- WHAT THE EXERCISE ASKS
Line by line, retype the whole listing exactly.

- SUPPLIED DATA
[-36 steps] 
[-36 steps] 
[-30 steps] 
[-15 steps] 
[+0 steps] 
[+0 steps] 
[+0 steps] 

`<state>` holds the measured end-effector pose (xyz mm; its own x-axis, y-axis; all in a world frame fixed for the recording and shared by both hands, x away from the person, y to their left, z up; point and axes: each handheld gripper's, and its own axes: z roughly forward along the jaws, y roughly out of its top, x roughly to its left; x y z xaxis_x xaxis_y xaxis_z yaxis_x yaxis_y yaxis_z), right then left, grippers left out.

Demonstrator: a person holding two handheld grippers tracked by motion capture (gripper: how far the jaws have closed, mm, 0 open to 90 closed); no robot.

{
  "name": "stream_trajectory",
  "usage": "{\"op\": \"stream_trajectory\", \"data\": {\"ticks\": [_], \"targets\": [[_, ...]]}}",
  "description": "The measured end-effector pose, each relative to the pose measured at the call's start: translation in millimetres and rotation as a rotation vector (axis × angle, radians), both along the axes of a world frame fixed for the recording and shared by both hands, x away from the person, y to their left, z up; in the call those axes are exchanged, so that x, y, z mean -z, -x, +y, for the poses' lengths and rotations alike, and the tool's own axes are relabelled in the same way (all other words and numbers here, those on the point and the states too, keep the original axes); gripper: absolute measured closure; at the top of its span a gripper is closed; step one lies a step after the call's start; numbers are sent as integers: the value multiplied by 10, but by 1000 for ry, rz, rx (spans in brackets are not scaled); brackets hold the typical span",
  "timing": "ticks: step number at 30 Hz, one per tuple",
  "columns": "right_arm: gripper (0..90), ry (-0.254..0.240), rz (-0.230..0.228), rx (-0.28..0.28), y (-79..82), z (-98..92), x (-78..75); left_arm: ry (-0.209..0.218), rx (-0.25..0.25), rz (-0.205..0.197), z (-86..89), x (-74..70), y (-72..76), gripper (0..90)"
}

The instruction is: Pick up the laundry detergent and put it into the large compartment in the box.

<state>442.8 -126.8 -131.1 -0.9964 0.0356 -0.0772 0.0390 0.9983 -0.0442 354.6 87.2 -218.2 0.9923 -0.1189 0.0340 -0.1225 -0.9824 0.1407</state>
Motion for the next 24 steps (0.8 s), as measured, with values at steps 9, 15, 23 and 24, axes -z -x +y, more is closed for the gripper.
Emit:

- ANSWER AREA
[-36 steps] 
[-36 steps] 
[-30 steps] 
[-15 steps] 
[+0 steps] 
[+0 steps] 
[+0 steps] 

`<state>` holds the measured end-effector pose (xyz mm; its own x-axis, y-axis; all in a world frame fixed for the recording and shared by both hands, x away from the person, y to their left, z up; point and axes: each handheld gripper's, and its own axes: z roughly forward along the jaws, y roughly out of its top, x roughly to its left; x y z xaxis_x xaxis_y xaxis_z yaxis_x yaxis_y yaxis_z), right then left, grippers left out.

Demonstrator: a person holding two handheld grippers tracked by motion capture (gripper: how far the jaws have closed, mm, 0 open to 90 closed); no robot.

{
  "name": "stream_trajectory",
  "usage": "{\"op\": \"stream_trajectory\", \"data\": {\"ticks\": [_], \"targets\": [[_, ...]]}}",
  "description": "The measured end-effector pose, each relative to the pose measured at the call's start: translation in millimetres and rotation as a rotation vector (axis × angle, radians), both along the axes of a world frame fixed for the recording and shared by both hands, x away from the person, y to their left, z up; in the call those axes are exchanged, so that x, y, z mean -z, -x, +y, for the poses' lengths and rotations alike, and the tool's own axes are relabelled in the same way (all other words and numbers here, those on the point and the states too, keep the original axes); gripper: absolute measured closure; at the top of its span a gripper is closed; step one lies a step after the call's start; numbers are sent as integers: the value multiplied by 10, but by 1000 for ry, rz, rx (spans in brackets are not scaled); brackets hold the typical span",
  "timing": "ticks: step number at 30 Hz, one per tuple",
  "columns": "right_arm: gripper (0..90), ry (-0.254..0.240), rz (-0.230..0.228), rx (-0.28..0.28), y (-79..82), z (-98..92), x (-78..75); left_arm: ry (-0.209..0.218), rx (-0.25..0.25), rz (-0.205..0.197), z (-86..89), x (-74..70), y (-72..76), gripper (0..90)"
}

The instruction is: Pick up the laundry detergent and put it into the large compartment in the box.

<state>442.8 -126.8 -131.1 -0.9964 0.0356 -0.0772 0.0390 0.9983 -0.0442 354.6 87.2 -218.2 0.9923 -0.1189 0.0340 -0.1225 -0.9824 0.1407</state>
Motion for the next 24 steps (0.8 s), as measured, with values at steps 9, 15, 23 and 24, axes -z -x +y, more is closed for the gripper.
Emit:

There's nothing else to the answer.